Re: [PATCH v9 3/7] acpi: apei: Add SEI notification type support for ARMv8

From: James Morse
Date: Thu Feb 15 2018 - 12:57:46 EST


Hi gengdongjiu, liu jun

On 05/02/18 11:24, gengdongjiu wrote:
> James Morse wrote:
>> I'd like to pick these patches onto the end of that series, but first I want to
>> know what NOTIFY_SEI means for any OS. The ACPI spec doesn't say, and
>> because its asynchronous, route-able and mask-able, there are many more
>> corners than NOTFIY_SEA.
>>
>> This thing is a notification using an emulated SError exception. (emulated
>> because physical-SError must be routed to EL3 for firmware-first, and
>> virtual-SError belongs to EL2).
>>
>> Does your firmware emulate SError exactly as the TakeException() pseudo code
>> in the Arm-Arm?
>
> Yes, it is.
>
>> Is the emulated SError routed following the routing rules for HCR_EL2.{AMO,
>> TGE}?
>
> Yes, it is.

... and yet ...


>> What does your firmware do when it wants to emulate SError but its masked?
>> (e.g.1: The physical-SError interrupted EL2 and the SPSR shows EL2 had
>> PSTATE.A set.
>> e.g.2: The physical-SError interrupted EL2 but HCR_EL2 indicates the
>> emulated SError should go to EL1. This effectively masks SError.)
>
> Currently we does not consider much about the mask status(SPSR).

.. this is a problem.

If you ignore SPSR_EL3 you may deliver an SError to EL1 when the exception
interrupted EL2. Even if you setup the EL1 register correctly, EL1 can't eret to
EL2. This should never happen, SError is effectively masked if you are running
at an EL higher than the one its routed to.

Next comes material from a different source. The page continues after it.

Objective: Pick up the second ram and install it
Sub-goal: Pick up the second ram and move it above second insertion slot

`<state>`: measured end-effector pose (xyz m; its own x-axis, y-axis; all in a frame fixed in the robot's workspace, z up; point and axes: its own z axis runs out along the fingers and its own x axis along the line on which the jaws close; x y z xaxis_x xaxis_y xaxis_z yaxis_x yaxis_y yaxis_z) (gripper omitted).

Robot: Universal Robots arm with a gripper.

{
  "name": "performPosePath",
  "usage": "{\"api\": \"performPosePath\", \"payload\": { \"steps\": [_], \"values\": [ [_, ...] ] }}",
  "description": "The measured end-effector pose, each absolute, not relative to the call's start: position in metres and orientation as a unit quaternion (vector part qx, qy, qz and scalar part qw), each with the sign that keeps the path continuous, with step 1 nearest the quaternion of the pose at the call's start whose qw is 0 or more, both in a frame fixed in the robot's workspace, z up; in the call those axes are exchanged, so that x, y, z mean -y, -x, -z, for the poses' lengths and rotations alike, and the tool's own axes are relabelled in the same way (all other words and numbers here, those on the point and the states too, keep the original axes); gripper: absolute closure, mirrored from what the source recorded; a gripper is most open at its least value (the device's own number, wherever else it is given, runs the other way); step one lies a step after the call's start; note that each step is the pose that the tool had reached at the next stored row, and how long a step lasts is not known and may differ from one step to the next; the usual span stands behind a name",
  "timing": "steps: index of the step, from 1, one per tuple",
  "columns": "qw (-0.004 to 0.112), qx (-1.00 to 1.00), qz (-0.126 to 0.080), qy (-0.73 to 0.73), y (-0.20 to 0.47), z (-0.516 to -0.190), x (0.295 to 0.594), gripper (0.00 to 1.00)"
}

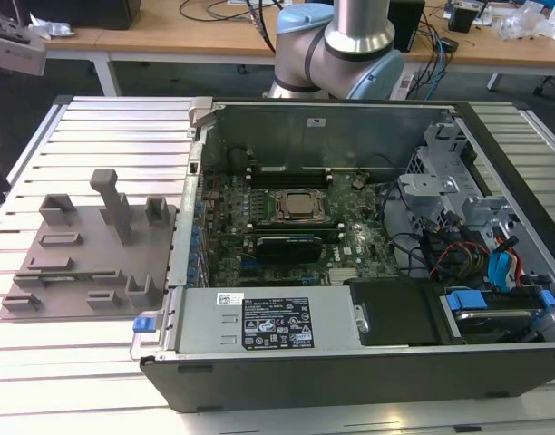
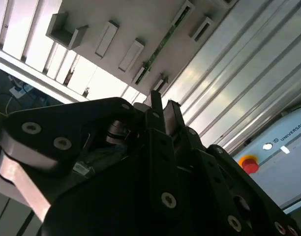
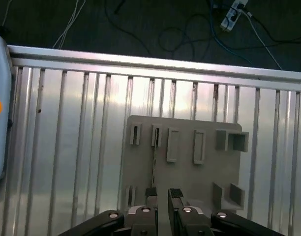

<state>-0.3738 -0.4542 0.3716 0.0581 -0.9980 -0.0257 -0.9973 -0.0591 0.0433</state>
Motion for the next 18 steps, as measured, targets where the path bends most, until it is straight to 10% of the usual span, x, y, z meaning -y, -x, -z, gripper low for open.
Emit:
{"api": "performPosePath", "payload": {
  "steps": [18],
  "values": [
    [0.006,0.757,0.023,-0.653,0.369,-0.345,0.453,0.76]
  ]
}}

More obviously: if the exception came from the EL that SError should be routed
to, but PSTATE.A was set, you can't deliver SError. Masking SError is the only
way the OS has to indicate it can't take an exception right now. VBAR_EL1 may be
'wrong' if we're doing some power-management, the FAR/ELR/ESR/SPSR registers may
contain live values that the OS would lose if you deliver another exception over
the top.

If you deliver an emulated-SError as the OS eret's, your new ELR will point at
the eret instruction and the CPU will spin on this instruction forever.

You have to honour the masking and routing rules for SError, otherwise no OS can
run safely with this firmware.


> I remember that you ever suggested firmware should reboot if the mask status
> is set(SPSR), right?

Yes, this is my suggestion of what to do if you can't deliver an SError: store
the RAS error in the BERT and 'reboot'.


> I CC "liu jun" <liujun88@xxxxxxxxxxxxx> who is our UEFI firmware Architect,
> if you have firmware requirements, you can raise again.

(UEFI? I didn't think there was any of that at EL3, but I'm not familiar with
all the 'PI' bits).

The requirement is your emulated-SError from EL3 looks exactly like a
physical-SError as if EL3 wasn't implemented.
Your CPU has to handle cases where it can't deliver an SError, your emulation
has to do the same.

This is not something any OS can work around.


>> Answers to these let us determine whether a bug is in the firmware or the
>> kernel. If firmware is expecting the OS to do something special, I'd like to know
>> about it from the beginning!
>
> I know your meaning, thanks for raising it again.


Happy new year,

James